Despite the playful ribbing, Belichick earned Manning's respect long ago and the two continue to forge a friendship underfire. On the Friday before the Super Bowl, the three-time championship-winning coach even called Manning to wish him well.

"From the celebrations Sunday night into the wee hours of the Monday morning, to the parade, we haven't had much time for sleep. But this time that's a good thing."
-- Peyton Manning

"He called when we were in a meeting, but he left me a sincere voicemail wishing me luck," Manning said. "You receive a lot of calls or e-mails from friends and opponents wishing you luck, but when another head coach from a team we've had a history with does it, you truly appreciate it."

Still, amidst the celebration, these Colts players are keenly aware that they might have to begin their quest for a repeat with a different roster. Linebacker Cato June and RB Dominic Rhodes, who joined with Joseph Addai to form a highly effective backfield tandem, are just two examples of players who will test free agency. Rhodes, in particular, should garner much attention on the open market after rushing for 113 yards and a touchdown in Miami.

"I'm sure Addai can take the load if need be, but we'd love to see Dominic come back," Glenn said. "That one-two punch is why we were so successful this year."

"As far as I'm concerned, Dominic and Dallas Clark are the MVPs of the playoffs," Manning said. "Dominic started all 16 games, then we made the switch to Joe because he was getting hot, but it's funny because Dominic was even better coming off the bench. Joe sets them up and pounds on them, then Dominick comes in with a burst of speed and … bam. He took the change in stride, and I think that's what he's most comfortable with."

Seems Manning will do anything to ensure that Rhodes will return next season -- even dissuade potential suitors.

"If anybody wants to sign him as a free agent, I tell them he's not a good starter," Manning said. "They shouldn't pay him a lot of money. He needs to stay with us."

One adjustment the Colts are happy they won't have to make is the transition to a new head coach. On Monday, Tony Dungy confirmed that he'd be returning to the Colts next season in an announcement that took Manning by surprise.

"He's a unique individual with unique priorities, so I've always thought that Tony would retire when people wouldn't expect it," Manning said "I figured he'd walk away like Tiki Barber did this year, at the top of his game. And if he did, I would have respected that."

In the meantime, the Colts have some celebrating to do -- and some hugs to field.

"I truly appreciate the support," Manning said. "But you get a little bit embarrassed, especially when somebody picks you up and grabs you.

"I don't like a lot of noise."

Or any talk of monkeys.

Though most Pro Bowlers are congratulating the Colts -- and particularly Manning -- for finally winning the big one and shaking the proverbial monkey from their backs, the Colts aren't buying.

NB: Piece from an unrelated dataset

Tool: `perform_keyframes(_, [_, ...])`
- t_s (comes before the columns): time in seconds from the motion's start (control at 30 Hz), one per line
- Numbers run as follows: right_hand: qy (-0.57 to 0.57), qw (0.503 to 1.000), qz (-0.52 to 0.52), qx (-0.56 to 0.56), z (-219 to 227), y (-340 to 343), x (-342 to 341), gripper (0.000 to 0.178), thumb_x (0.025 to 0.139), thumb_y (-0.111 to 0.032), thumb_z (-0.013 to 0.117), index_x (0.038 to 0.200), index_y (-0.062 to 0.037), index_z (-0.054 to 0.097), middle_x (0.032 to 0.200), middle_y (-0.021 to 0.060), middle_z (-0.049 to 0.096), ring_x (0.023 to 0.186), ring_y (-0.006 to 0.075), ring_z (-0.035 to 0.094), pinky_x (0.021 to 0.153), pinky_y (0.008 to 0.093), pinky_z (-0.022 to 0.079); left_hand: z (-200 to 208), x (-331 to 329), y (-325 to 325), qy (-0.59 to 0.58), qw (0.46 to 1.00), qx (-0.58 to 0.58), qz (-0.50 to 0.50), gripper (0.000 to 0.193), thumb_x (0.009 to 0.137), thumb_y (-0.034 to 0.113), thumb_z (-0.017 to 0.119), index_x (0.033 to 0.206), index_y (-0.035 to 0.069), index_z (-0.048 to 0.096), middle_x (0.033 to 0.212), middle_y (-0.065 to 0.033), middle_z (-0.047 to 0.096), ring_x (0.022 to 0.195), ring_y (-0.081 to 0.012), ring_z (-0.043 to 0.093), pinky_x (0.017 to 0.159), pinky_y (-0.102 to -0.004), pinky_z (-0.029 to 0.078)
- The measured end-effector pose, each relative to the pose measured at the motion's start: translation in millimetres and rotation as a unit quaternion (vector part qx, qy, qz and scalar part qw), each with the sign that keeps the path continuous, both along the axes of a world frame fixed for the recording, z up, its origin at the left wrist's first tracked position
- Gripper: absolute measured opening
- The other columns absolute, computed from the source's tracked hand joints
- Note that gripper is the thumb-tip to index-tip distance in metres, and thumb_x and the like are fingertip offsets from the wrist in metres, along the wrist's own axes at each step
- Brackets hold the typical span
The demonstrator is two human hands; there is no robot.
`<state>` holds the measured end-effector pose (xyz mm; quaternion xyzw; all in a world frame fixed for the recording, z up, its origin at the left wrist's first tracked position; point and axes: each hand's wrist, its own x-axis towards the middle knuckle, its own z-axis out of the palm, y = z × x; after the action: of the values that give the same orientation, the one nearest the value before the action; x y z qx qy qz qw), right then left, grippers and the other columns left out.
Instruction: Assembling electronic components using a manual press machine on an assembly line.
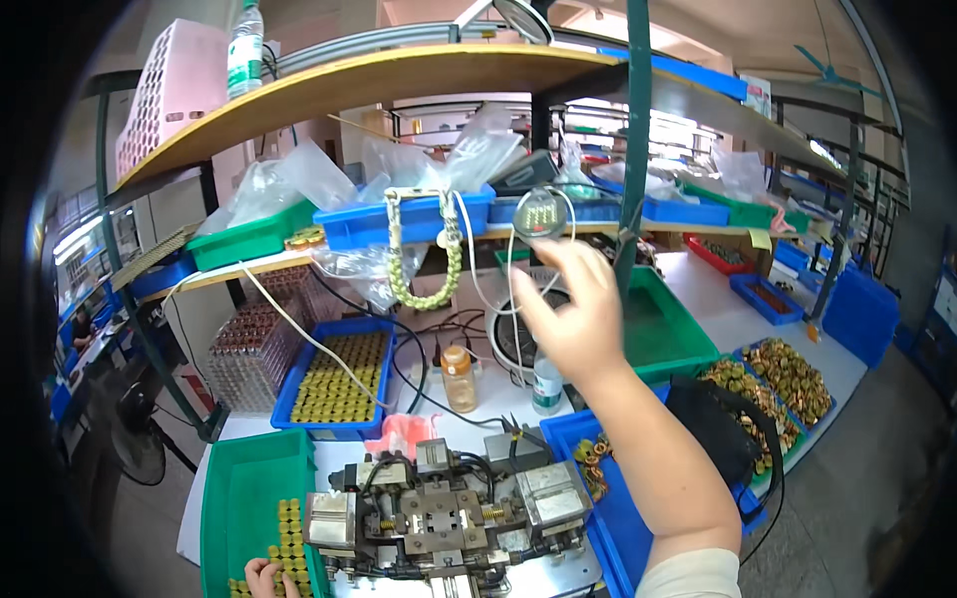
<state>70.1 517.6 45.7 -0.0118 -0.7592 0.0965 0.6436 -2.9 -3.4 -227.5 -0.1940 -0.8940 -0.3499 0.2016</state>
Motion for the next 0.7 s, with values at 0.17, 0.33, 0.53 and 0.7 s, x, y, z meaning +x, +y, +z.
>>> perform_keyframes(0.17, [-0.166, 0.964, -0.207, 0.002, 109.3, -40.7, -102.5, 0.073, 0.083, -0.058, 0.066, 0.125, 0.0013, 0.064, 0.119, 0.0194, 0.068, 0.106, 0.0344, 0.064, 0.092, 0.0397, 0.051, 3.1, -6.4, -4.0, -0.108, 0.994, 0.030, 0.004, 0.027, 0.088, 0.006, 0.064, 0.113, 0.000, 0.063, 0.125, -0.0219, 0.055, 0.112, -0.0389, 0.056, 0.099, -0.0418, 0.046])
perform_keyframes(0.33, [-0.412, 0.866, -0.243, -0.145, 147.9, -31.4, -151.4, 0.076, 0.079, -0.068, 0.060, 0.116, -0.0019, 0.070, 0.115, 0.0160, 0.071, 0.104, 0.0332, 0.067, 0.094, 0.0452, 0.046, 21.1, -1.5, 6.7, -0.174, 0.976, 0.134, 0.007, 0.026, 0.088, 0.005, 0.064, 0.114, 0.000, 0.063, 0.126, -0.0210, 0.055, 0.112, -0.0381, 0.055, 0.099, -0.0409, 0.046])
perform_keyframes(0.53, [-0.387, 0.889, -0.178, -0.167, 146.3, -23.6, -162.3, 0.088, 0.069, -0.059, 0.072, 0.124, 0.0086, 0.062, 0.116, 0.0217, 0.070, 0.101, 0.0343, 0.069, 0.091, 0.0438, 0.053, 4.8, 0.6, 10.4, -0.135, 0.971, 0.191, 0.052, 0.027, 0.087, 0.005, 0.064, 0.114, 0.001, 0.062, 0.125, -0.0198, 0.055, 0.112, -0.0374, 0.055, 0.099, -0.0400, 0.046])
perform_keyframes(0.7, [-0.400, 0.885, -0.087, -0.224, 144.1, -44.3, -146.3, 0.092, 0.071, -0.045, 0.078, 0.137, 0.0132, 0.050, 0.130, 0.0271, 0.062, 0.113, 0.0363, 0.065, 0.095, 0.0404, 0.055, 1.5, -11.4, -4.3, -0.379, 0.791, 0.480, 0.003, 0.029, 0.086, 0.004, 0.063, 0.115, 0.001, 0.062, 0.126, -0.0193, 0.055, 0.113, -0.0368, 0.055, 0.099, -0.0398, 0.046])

"I think for Peyton and the rest of us, that whole monkey on your back, the legacy thing, is all outside media hype," Saturday said. "I can tell you Peyton is not a different guy now that he won the Super Bowl. He wanted to win the Super Bowl for his team, not for any legacy."

Manning agrees, and resists any suggestion of a newfound bravado. Just ask Vikings Pro Bowler Steve Hutchinson. Manning's longtime friend couldn't resist teasing the Super Bowl MVP during their recent encounter at a lounge inside the players' hotel.

"Steve just looks at me and says, 'You've changed,'" Manning said. "I said, 'Steve, seriously, there's nothing more you could say to me to make me madder. I hadn't brought [the Super Bowl] up one time.' People are bringing it up to me, and I'm giving them my Elvis Presley: 'Thank you very much, thank you very much.'

"My whole goal this week is to prove to him that I'm very much the same guy."

As the celebration continues in Honolulu, these Colts can only hope that next year's roster -- and the end result -- will be equally unchanged.